母校の大学で結婚式を挙げたいと言う親友の頼みで、今日、卒業から数年ぶりにここを訪れた。

普段、オープンカフェとして使用されている芝生とレンガの中庭。

そこをガーデンウェディングの舞台として使用させてほしいと頼みに訪れたのだが、あっさり快諾されたので時間ができ、学内をブラブラしながら、自分がここへ通っていた頃の事を思い出していた。

懐かしい、この独特の空気と匂い。

春休み中なので学生は余り見当たらない。

パンプスの音が少し控えめになるよう、ゆっくり歩を進め、とある部屋の前で足を止めた。

コンコンコン

あの頃と同じようにノックしてみる。

ちょっとしたノスタルジーのつもりだったが、誰もいないと思っていたそこで、声がした。

「どうぞ」

その声に、心臓が大きく波打つ。

懐かしい声だった。

おずおずとドアを開け、頭だけ中に入れると、あの頃と全く同じ姿勢で、彼が分厚い本を読んでいた。

「よう、久しぶり」

同じ声、昔と同じ言い方。

「元気そうだな、昨日、仕事で来るって聞いたから、もしかしたらここにも来るかなって思ってたよ」

「……待って、た、の?」

驚きで、言葉が変に切れる。

すると彼は椅子から立ち上がり、入り口にいたあたしの左手を掴んで中に引き入れ、鍵をかけた。

流れるような見事な動き。

面食らっていると、彼が掴んだままの左手をじっと見つめ、薬指に納められている指輪を目で射た。

「彼氏?」

「え? あ、はい――」

しまった。

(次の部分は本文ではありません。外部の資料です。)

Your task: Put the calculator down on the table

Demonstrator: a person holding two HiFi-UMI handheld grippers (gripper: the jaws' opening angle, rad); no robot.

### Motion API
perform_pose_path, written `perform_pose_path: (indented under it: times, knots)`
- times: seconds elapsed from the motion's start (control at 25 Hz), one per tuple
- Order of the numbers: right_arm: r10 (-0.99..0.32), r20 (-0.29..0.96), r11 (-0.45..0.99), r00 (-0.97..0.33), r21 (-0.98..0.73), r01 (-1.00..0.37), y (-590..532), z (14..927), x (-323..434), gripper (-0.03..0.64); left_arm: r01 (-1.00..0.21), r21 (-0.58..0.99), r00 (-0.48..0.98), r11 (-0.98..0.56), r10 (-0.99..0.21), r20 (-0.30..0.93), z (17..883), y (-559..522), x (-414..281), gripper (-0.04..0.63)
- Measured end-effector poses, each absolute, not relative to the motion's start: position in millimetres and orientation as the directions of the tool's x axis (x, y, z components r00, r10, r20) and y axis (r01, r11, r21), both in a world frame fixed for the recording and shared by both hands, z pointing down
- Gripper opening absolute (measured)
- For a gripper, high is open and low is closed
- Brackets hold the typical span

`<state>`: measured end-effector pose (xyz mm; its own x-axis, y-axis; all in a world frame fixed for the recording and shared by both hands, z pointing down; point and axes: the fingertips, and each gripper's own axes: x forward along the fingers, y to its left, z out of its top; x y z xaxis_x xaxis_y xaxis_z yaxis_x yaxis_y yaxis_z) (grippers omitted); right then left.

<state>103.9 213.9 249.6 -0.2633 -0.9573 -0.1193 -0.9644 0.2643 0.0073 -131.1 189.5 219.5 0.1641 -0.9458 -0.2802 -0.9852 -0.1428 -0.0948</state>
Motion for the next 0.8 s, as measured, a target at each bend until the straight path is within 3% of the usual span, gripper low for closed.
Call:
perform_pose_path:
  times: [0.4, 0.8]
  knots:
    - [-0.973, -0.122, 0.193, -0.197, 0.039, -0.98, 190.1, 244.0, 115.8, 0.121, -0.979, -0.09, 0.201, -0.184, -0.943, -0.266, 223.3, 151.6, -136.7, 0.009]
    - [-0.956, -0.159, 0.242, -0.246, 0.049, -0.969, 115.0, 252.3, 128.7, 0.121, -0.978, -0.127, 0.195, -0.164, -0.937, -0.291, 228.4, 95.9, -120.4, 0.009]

外してくるんだった。

後悔したが遅かった。

普段なら業務中は外すのだが、今日は外ての業務なので、少し気が緩んでたらしい。

「まだ、付き合って間もないんだけど、誕生日に――」

「ふうん」

無関心を装った嫉妬の声。

それに気づいた瞬間、側の壁に押し付けられ、激しく唇を奪われた。

懐かしい感触。

「……連絡しようと思ってた」

吐息混じりに言われる。

「離婚が成立したんだ」

また、胸が大きく波打った。

学生時代、丑の刻参りをしかねない程に願い、最終的には疲れてしまって手放した、この男との恋。

「今度は僕がきみを奪う。あの頃沢山苦しめたから、これで同等だ」

もう一度キスした後、ひざまづいた彼が、あたしの左手薬指を口に含み、そっと、その舌で指輪を抜き取った。